Nessuno si è preoccupato del debito francese su una traiettoria che sarebbe insostenibile esattamente come quello italiano semplicemente perché la Francia ha potuto ignorare le regole europee e continuare a far crescere il suo debito. La libertà francese, di non rispettare i vincoli europei, ha avuto due conseguenze: la prima, economica, è che non applicando l’austerity la Francia non ha ammazzato la propria economia e il “debito su Pil” come accaduto in Italia; se la Francia avesse fatto l’austerity, come l’Italia, oggi avrebbe molti più disoccupati e un debito su Pil più alto. Se l’Italia non avesse fatto l’austerity la differenza tra i due Paesi in termini di debito pubblico su Pil negli ultimi dieci anni, dal fallimento di Lehman, si sarebbe ridotta. Sia in Francia che in Italia il debito pubblico dal 2008 è cresciuto di 29 punti, ma in Italia è esploso proprio nel 2012 con l’austerity europea, perché il denominatore è più importante del numeratore; se l’Italia non avesse avuto l’austerity negli ultimi dieci anni avrebbe fatto meglio della Francia.
La seconda conseguenza è che non applicando l’austerity la Francia non ha assistito all’esplosione dei “populismi” a cui si è assistito in Italia, soprattutto al sud dove l’austerity non è stata controbilanciata da un settore privato florido. L’establishment francese non ha dovuto misurarsi con regioni in cui la disoccupazione sfiora il 20% e quella giovanile il 60% (come in Calabria che ha il triste primato europeo).
La questione oggi è cosa accadrà in Francia, economicamente e politicamente, se dovesse cominciare ad applicare l’austerity e le regole europee. Abbiamo avuto un assaggio delle conseguenze politiche con l’ondata di scioperi partita giovedì scorso; per il momento finita in secondo piano dopo l’attentato dell’Isis a Trèbes. Nelle prossime settimane le proteste dovrebbe esplodere mentre l’indice di popolarità di Macron è già crollato e le “riforme” non sono ancora iniziate. Ricordiamo ancora una volta che la deflazione interna ottenuta tagliando investimenti e diritti è nella natura dell’Europa, e della sua politica economica, nella misura in cui fonda la propria economia solo sulle esportazioni e nella misura in cui, non essendoci nessun meccanismo di redistribuzione interna, permette alla Germania di continuare a ottenere tutto: surplus fiscale, surplus commerciale e nessuna rivalutazione del cambio.
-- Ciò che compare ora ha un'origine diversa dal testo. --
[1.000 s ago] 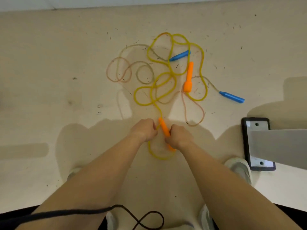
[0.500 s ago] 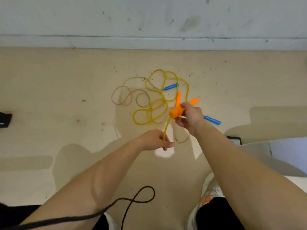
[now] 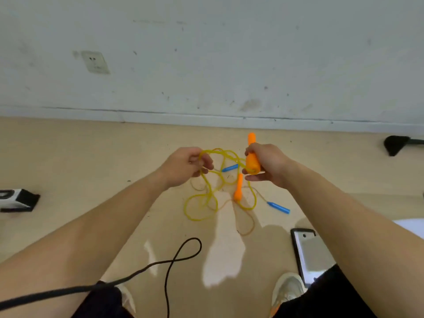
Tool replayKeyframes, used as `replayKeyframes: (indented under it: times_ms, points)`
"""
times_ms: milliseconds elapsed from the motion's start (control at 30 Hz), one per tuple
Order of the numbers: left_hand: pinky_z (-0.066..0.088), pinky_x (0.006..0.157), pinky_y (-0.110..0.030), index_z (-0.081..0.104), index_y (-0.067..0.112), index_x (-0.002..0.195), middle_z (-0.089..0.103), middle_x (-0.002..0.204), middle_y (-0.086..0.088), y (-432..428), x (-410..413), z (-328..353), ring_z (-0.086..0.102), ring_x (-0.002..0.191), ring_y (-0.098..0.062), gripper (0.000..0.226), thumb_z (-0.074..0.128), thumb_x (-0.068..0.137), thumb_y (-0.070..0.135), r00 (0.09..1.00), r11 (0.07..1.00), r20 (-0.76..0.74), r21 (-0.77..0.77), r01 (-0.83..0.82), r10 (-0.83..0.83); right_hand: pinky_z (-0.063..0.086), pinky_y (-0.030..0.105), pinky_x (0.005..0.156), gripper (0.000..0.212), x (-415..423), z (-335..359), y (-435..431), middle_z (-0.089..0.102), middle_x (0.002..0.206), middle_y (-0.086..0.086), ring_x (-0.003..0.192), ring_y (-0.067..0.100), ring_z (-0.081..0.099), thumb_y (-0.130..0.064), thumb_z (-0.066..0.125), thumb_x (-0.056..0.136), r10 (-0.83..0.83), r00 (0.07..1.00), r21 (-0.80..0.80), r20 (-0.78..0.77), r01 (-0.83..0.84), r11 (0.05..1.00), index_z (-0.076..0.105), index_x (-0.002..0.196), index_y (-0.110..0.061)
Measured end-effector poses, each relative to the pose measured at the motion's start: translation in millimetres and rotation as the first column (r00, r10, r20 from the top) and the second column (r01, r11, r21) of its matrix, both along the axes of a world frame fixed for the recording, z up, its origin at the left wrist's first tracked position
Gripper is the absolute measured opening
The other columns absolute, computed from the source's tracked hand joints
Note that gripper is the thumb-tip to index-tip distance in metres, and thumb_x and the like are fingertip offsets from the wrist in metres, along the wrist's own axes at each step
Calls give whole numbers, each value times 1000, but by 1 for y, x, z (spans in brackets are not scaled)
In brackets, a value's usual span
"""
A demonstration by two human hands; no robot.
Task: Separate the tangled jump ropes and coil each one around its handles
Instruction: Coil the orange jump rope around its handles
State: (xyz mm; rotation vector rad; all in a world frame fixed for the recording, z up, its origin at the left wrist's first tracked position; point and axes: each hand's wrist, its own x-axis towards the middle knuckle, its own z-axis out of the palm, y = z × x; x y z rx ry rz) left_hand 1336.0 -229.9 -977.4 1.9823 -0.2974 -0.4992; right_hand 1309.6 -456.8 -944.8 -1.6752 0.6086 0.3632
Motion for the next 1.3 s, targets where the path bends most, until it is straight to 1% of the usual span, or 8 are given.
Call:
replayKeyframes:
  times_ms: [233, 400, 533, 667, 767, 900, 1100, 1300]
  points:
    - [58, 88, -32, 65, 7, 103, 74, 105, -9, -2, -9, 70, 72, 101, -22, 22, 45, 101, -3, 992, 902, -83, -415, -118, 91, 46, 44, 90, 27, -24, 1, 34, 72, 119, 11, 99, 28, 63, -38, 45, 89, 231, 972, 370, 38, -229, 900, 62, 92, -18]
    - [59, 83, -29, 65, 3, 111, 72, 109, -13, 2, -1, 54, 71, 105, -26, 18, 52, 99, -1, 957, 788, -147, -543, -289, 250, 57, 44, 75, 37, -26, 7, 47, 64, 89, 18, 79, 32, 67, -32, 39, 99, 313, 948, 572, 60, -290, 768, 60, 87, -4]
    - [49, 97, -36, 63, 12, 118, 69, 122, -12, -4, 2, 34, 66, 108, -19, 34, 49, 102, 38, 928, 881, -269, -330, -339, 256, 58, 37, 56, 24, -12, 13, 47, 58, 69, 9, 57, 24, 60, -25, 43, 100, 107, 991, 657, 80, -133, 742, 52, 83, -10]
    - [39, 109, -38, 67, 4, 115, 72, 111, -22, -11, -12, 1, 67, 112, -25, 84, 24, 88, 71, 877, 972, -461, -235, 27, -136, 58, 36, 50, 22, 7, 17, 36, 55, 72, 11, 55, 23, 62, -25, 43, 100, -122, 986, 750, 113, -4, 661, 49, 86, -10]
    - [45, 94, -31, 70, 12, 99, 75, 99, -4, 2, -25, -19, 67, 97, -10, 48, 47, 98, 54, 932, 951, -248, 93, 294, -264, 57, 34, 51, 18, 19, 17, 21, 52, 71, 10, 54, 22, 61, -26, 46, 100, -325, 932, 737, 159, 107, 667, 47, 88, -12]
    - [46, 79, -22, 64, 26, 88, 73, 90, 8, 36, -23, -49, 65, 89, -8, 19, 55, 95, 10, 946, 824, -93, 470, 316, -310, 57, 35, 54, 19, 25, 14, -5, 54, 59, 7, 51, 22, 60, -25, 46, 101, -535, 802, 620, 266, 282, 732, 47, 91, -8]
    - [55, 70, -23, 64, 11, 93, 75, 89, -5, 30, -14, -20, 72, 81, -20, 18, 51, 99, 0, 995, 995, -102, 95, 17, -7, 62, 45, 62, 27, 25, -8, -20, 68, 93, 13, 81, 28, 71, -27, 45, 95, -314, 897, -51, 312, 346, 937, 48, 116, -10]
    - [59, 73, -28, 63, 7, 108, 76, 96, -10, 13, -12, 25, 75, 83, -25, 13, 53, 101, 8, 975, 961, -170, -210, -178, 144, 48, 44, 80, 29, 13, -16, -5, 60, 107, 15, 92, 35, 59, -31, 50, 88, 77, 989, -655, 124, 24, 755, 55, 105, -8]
La cosa più “divertente” di tutte sarebbe se con l’applicazione dell’austerity la Francia avesse gli stessi problemi capitati in Italia e cioè più disoccupazione, più debito, più populismi e l’attenzione dei mercati finanziari. Divertente non perché vogliamo il male dei francesi, che invece a noi ne vogliono eccome come abbiamo imparato con la guerra in Libia, ma perché non vediamo l’ora di leggere le rassicurazioni e le spiegazioni degli “europeisti” di fronte all’ennesima evidenza; anche se sappiamo che le ideologie non hanno bisogno di evidenze.
La Francia ha stretto un patto con la Germania per “controllare” l’Europa, tenendo a bada l’Italia; un po’ di austerity vera però i francesi hanno dovuto metterla sul piatto. Le richieste di austerity tedesca necessarie per fare in modo che la Germania possa continuare ancora a esportare con un cambio svalutato senza pagare niente però hanno un costo interno (per chi le applica). Cosa succederà al sistema Paese francese adesso che bisognerà pagare il costo è una delle questioni più importanti dei prossimi mesi.